An updated checklist of scorpions of China with several taxonomic comments


Victoria Tang just published an updated checklist of scorpions of China. China has a large diversity when it comes to scorpions and the present article lists 52 species belonging to 13 genera and six families. 

Tang's article also discuss many taxonomic issues with several of the taxa reported from China. No taxonomical decisions are made, but the author recommend further investigations into many of the uncertainties. I refer to the abstract and the article for details on these.

Updated July 2022: My comment above that no taxonomical decisions were made in this article is not correct. The author made several taxonomic acts that can be seen in the abstract below. Thanks to Danniella Sherwood for commenting on this!

An updated checklist of scorpions of China (52 species belonging to 13 genera and six families) is provided, with Chinese name equivalents and an illustrated map of all localities. Colored photos of the Chinese population of Mesobuthus thersites (C. L. Koch, 1839) and one Olivierus sp. in vivo habitus are provided for the first time. The recent taxonomic changes are summarized. The monotypic genus Tibetiomachus (Hormuridae) with its single species T. himalayensis is considered a nomen dubium. The validity of the previously synonymized Scorpiops atomatus Qi et al., 2005 and S. validus (Di et al., 2010) (Scorpiopidae) is questioned, although they are not formally restored from synonymy. Olivierus hainanensis (Birula, 1904) (Buthidae) is possibly a junior synonym of O. martensii (Karsch, 1879); a reanalysis of the syntypes is warranted. The name “Scorpiops jingshanensis Li, 2016” is a nomen nudum.

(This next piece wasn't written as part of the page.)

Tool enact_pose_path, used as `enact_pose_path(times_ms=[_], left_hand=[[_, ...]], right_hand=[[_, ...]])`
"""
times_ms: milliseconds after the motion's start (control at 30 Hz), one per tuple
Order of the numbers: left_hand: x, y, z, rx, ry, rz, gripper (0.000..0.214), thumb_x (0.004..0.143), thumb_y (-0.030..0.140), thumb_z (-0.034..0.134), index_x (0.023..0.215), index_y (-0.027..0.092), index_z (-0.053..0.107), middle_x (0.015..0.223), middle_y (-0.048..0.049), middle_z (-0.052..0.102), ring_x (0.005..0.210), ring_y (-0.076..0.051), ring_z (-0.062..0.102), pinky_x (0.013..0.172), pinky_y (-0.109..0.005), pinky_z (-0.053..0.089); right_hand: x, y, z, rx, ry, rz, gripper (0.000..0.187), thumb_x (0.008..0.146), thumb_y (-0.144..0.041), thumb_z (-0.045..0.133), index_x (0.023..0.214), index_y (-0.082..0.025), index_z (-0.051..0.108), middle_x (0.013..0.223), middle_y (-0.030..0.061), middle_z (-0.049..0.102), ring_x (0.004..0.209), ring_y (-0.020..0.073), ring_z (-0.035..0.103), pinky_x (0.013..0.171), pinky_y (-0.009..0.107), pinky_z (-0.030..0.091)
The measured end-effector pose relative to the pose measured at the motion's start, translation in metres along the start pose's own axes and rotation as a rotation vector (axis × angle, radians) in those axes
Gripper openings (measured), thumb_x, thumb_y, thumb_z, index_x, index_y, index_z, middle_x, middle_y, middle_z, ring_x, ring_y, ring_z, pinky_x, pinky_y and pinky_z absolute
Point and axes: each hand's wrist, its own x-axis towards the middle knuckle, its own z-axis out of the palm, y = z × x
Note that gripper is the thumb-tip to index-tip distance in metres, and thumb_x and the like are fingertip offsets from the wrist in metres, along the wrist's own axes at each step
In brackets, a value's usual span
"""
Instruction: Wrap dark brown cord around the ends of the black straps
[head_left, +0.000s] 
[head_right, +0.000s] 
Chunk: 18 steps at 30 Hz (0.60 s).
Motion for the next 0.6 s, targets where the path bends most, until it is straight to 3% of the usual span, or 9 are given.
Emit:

Additional comments are made upon two unavailable names that appear in an unpublished MS thesis (Zhang, 2009; in Chinese): “Mesobuthus beijiangensis” and “M. nanjiangensis”. A revision is needed of several species with weakly supported diagnostic characters, such as Olivierus bolensis (Sun et al., 2010) and Scorpiops puerensis (Di et al., 2010). The applicability of the diagnostic characters proposed for Olivierus bolensis (Sun et al., 2010) and O. longichelus (Sun & Zhu, 2010) is found to be unstable, based on the examination of some new specimens from Xinjiang. Their relationship with another two recently described species (O. mikhailovi Fet et al., 2021 and O. tarabaevi Fet et al., 2021), as well as the misidentified “Mesobuthus caucasicus intermedius” in China, remains unclear until a molecular study is accomplished.

Tang V. Scorpions of China: an updated checklist with comments on some taxonomic issues (Arachnida: Scorpiones). Euscorpius. 2022(355):1-17. [Open Access]

23 June, 2022

New information about the costs of autotomy (tail loss) in scorpions


I have previously reported about the facinating discovery of autotomy of the cauda (tail) as an anti-predatory behavior in the scorpion Ananteris mauryi Lourenco, 1982 (Buthidae). The cauda contains important parts of the scorpion's nervous, circulatory and digestive systems, and of course the very important sting and the venom glands. The tail doesn't regenerate and an automized scorpion will eventually die from constipation (but can survive for several months befor it die).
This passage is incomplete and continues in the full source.